[Exercise] Count the lines in the data below that include the word "carrier", then state the total and nothing besides.
┏━━
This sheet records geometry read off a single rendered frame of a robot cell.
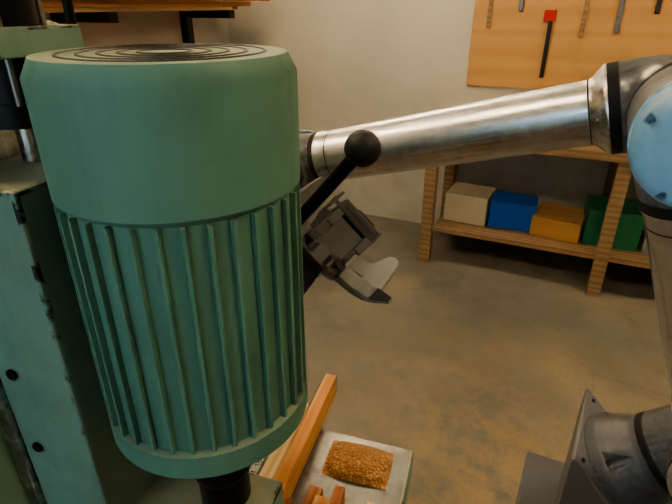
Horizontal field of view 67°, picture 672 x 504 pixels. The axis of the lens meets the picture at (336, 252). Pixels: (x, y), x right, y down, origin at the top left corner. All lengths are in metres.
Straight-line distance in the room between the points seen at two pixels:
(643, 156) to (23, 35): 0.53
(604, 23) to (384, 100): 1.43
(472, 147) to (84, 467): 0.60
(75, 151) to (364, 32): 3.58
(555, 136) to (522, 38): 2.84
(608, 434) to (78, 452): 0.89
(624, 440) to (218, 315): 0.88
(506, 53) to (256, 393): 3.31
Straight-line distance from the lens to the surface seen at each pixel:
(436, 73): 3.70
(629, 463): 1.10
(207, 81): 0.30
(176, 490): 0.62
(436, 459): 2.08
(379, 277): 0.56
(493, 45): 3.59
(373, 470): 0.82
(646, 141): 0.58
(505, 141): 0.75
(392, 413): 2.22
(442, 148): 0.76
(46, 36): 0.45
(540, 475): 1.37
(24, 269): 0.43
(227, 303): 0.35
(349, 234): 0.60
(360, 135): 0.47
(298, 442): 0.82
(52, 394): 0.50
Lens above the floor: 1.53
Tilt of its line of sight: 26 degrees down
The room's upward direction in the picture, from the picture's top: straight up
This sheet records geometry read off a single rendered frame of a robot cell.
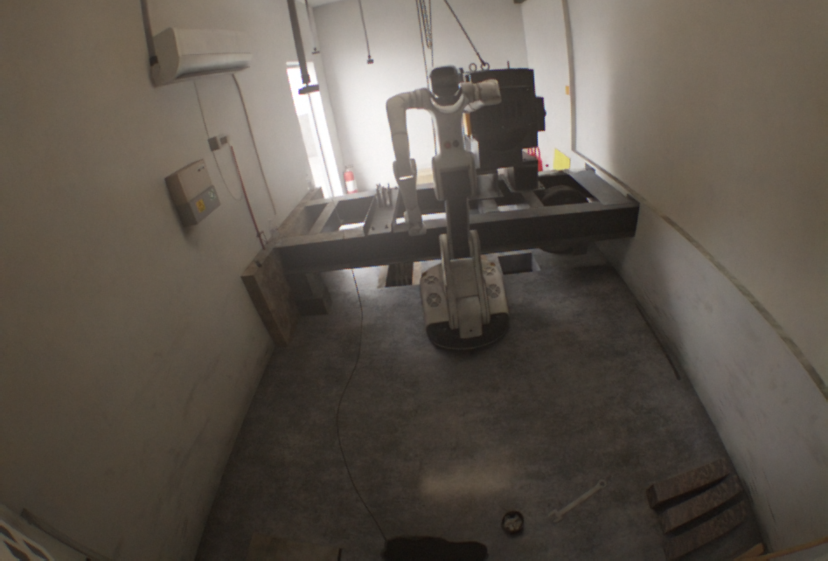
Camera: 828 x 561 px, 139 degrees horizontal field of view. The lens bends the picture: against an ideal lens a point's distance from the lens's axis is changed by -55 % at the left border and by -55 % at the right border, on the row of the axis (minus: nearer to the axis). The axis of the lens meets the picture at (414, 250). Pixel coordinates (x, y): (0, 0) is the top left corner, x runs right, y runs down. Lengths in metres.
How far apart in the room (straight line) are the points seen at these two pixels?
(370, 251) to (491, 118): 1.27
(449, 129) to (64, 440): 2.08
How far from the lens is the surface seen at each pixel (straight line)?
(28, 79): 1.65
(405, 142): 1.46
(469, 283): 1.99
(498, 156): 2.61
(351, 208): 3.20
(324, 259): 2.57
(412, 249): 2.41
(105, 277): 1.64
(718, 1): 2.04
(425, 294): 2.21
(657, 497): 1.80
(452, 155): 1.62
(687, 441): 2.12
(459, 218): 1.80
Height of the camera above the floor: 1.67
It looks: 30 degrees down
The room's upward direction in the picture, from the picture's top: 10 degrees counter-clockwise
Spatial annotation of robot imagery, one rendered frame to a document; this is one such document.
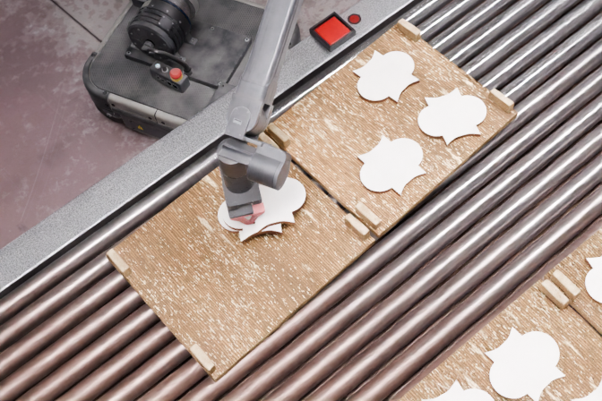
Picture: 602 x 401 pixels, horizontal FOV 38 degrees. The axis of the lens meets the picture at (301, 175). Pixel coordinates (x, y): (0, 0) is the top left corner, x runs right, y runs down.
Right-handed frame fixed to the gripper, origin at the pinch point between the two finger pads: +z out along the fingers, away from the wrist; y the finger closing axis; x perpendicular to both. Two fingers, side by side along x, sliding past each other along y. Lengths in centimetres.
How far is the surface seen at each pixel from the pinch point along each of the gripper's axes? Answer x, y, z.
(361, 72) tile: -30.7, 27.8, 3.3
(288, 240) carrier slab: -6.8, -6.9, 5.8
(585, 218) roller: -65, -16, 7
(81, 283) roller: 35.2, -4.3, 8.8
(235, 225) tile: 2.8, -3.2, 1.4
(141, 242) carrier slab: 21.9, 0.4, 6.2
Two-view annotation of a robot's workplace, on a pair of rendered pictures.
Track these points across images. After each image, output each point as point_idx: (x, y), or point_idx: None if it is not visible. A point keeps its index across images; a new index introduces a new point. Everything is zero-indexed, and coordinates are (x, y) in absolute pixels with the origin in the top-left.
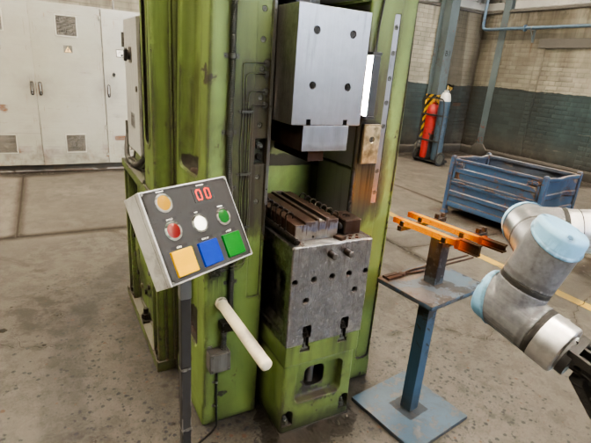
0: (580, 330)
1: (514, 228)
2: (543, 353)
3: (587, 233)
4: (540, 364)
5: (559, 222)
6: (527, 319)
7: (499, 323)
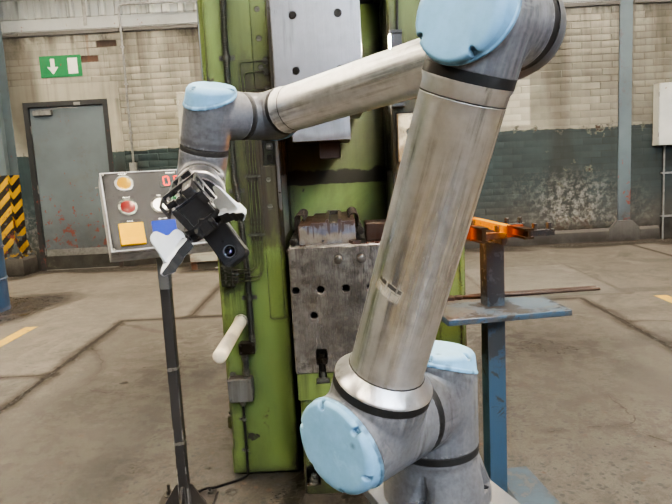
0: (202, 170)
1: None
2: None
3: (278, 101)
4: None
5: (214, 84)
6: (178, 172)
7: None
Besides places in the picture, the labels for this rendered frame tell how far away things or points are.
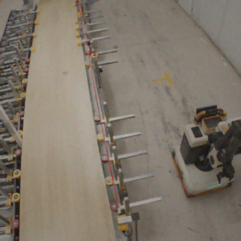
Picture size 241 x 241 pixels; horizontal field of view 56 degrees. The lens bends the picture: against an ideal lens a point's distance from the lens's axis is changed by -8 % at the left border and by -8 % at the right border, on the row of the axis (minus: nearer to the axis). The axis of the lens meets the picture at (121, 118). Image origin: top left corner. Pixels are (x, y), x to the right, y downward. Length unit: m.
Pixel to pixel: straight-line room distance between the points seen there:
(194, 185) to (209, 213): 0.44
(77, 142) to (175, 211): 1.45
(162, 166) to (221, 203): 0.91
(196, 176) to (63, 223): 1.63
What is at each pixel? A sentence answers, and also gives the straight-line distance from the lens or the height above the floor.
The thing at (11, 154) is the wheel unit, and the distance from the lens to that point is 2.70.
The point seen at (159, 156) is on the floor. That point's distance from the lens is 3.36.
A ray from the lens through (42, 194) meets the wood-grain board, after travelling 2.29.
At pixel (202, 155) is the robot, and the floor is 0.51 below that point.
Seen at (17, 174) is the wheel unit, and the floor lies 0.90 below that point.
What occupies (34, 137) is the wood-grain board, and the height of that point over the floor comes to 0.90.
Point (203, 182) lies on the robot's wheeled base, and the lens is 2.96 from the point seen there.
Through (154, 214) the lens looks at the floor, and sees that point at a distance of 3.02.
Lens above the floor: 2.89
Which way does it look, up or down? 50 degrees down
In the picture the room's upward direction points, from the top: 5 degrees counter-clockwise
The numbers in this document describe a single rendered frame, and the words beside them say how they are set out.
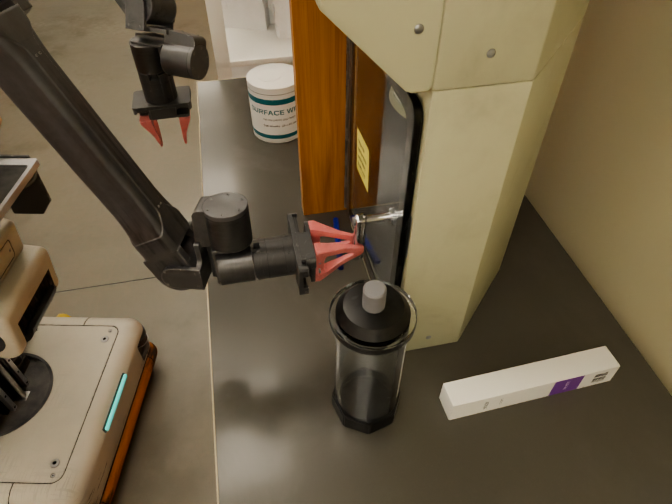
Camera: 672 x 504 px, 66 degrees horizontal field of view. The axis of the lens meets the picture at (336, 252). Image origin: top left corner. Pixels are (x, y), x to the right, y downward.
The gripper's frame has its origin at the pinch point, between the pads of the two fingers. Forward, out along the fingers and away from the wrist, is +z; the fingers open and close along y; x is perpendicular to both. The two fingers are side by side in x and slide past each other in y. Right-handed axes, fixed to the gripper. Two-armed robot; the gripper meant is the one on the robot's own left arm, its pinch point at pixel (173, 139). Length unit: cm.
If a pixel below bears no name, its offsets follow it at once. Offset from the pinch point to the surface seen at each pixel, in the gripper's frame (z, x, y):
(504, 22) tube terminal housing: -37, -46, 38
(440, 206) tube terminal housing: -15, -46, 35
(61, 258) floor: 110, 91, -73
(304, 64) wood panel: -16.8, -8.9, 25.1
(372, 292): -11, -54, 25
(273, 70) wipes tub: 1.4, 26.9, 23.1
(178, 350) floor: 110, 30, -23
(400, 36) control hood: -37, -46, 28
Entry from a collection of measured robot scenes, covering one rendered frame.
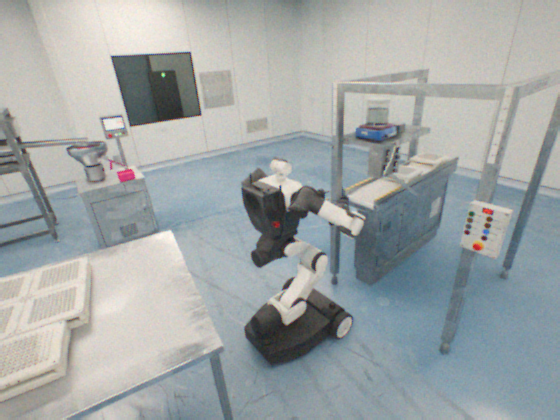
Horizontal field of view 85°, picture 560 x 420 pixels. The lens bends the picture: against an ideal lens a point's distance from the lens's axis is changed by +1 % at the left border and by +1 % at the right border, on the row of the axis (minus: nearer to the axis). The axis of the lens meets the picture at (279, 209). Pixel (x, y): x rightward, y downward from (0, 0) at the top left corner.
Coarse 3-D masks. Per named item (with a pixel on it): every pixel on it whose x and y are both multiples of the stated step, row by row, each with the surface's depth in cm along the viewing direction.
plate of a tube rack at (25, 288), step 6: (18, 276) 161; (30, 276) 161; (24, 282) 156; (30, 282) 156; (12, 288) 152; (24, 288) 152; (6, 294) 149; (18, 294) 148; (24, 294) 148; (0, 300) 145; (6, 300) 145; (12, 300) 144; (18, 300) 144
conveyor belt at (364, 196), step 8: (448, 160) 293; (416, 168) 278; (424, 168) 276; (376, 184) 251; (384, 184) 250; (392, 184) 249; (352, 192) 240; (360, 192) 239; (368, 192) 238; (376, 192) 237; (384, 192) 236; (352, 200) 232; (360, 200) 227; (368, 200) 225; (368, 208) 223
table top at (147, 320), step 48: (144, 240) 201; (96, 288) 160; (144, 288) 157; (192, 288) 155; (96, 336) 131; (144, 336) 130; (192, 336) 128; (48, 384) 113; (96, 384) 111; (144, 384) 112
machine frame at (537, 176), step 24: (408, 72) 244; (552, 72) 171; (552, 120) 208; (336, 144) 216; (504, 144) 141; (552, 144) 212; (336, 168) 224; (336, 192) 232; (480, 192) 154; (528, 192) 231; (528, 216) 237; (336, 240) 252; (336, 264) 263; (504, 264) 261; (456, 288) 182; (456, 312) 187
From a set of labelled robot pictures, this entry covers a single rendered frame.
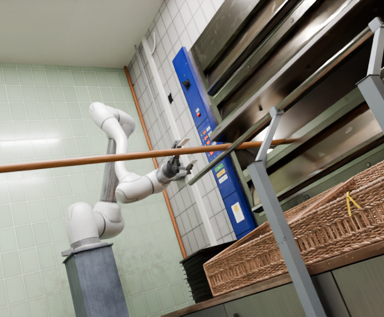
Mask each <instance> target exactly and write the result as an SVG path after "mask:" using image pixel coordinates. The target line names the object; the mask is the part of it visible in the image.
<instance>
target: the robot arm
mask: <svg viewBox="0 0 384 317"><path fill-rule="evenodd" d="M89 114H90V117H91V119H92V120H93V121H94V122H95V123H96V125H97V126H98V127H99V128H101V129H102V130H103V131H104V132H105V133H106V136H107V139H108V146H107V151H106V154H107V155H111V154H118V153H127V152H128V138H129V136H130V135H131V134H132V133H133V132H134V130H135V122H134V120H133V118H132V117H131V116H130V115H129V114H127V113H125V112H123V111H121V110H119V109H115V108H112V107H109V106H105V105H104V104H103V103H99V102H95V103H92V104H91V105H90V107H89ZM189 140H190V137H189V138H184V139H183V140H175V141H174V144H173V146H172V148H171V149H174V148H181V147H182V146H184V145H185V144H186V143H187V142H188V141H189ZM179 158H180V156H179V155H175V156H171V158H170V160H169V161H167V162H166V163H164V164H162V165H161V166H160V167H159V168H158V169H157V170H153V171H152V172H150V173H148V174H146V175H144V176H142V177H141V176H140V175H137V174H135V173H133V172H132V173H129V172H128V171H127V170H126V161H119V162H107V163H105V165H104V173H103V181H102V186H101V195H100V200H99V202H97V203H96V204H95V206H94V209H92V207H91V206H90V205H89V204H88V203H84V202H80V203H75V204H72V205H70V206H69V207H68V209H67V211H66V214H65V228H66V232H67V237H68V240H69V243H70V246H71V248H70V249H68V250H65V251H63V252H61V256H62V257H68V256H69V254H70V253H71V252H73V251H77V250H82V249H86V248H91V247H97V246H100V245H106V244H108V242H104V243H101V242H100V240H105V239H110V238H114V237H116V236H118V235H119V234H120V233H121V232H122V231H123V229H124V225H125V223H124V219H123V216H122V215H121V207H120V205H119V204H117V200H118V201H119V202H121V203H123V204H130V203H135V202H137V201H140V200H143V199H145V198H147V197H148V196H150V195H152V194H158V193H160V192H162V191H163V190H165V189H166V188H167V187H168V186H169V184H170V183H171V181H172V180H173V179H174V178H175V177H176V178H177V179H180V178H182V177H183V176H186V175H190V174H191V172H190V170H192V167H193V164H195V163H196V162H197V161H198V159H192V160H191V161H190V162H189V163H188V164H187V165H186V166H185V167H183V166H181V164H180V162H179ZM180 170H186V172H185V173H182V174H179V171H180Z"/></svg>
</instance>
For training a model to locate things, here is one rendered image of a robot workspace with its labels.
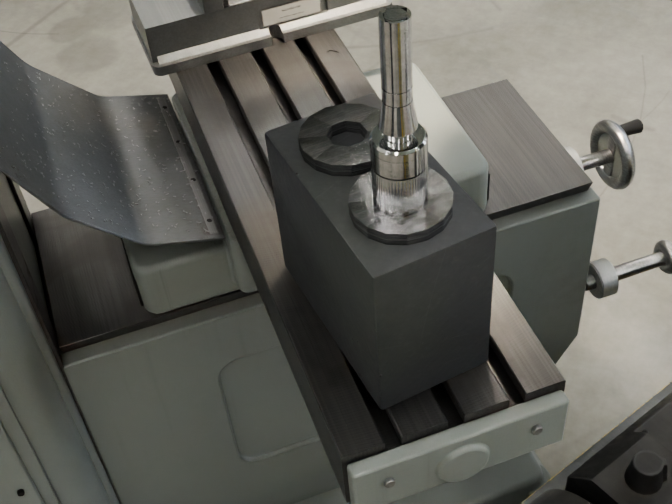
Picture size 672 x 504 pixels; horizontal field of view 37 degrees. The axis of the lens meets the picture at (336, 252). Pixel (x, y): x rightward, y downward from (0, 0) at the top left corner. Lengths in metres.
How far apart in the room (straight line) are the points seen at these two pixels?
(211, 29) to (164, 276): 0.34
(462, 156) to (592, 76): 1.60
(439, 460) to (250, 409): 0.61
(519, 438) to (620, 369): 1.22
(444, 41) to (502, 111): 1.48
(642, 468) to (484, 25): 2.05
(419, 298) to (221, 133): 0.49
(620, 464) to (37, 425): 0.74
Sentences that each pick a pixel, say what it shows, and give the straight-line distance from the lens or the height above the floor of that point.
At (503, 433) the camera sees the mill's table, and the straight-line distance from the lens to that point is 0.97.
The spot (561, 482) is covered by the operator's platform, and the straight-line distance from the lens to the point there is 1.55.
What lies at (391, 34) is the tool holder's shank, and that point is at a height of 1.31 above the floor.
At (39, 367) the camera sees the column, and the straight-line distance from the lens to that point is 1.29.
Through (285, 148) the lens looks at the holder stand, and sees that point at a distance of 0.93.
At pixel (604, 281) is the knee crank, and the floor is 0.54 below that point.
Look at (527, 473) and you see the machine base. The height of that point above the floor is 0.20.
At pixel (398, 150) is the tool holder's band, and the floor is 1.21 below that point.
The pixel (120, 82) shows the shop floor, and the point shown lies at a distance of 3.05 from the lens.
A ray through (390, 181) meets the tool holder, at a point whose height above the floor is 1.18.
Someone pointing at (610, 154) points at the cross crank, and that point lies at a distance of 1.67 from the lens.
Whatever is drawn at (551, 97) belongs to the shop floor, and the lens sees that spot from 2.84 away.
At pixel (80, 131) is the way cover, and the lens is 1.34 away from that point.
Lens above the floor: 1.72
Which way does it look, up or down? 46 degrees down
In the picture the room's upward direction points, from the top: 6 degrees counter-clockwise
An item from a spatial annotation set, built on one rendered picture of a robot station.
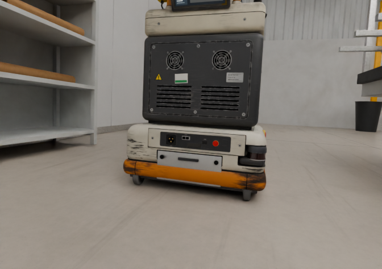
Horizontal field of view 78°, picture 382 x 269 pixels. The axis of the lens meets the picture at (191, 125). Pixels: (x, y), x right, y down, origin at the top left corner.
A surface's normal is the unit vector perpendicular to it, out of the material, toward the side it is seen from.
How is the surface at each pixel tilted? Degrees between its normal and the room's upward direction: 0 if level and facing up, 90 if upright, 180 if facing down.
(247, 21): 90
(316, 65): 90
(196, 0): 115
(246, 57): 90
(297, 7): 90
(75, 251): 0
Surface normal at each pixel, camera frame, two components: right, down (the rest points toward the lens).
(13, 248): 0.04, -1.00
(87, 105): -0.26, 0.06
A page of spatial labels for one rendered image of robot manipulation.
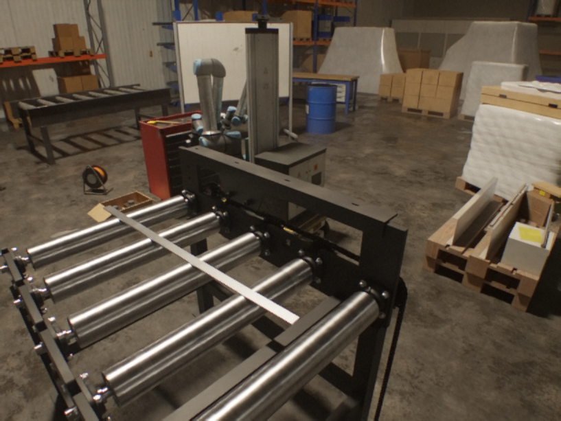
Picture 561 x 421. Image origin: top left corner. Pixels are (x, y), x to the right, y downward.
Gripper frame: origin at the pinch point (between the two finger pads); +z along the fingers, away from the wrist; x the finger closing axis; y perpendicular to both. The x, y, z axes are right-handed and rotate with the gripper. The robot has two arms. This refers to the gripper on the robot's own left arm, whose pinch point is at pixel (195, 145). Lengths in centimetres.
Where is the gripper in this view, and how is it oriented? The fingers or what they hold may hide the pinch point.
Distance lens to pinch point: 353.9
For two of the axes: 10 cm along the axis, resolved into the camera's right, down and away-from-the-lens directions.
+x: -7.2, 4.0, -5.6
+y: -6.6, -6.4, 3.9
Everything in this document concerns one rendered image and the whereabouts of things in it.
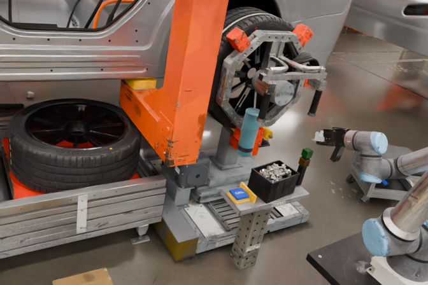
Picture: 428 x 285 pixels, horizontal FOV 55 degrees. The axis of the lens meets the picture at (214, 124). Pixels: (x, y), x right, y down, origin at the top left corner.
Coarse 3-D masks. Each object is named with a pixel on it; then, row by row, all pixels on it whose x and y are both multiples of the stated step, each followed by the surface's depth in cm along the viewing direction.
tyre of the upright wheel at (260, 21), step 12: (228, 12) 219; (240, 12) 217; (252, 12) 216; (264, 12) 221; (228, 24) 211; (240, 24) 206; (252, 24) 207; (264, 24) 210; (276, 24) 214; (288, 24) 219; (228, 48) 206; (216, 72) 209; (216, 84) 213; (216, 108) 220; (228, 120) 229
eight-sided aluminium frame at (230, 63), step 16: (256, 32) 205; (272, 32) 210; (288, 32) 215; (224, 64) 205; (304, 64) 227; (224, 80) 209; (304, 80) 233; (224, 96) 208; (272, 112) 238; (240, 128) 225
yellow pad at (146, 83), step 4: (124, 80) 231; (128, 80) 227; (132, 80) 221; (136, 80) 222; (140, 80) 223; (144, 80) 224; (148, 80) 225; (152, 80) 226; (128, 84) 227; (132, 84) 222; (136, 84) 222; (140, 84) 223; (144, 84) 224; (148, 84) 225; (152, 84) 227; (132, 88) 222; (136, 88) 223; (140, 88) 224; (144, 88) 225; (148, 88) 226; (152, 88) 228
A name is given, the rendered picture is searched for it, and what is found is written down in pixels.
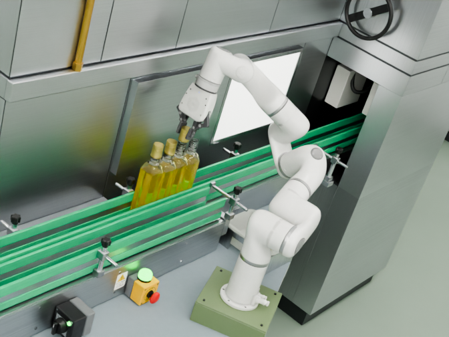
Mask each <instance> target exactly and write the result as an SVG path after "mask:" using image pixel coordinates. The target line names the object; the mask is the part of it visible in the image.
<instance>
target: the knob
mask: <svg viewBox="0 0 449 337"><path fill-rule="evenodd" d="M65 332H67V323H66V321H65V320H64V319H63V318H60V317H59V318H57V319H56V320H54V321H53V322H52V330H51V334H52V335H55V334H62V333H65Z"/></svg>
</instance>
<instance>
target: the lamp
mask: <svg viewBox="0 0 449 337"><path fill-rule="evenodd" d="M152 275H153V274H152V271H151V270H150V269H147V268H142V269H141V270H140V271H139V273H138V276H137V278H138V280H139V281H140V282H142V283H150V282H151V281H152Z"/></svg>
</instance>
┗━━
[Solution to this problem] 2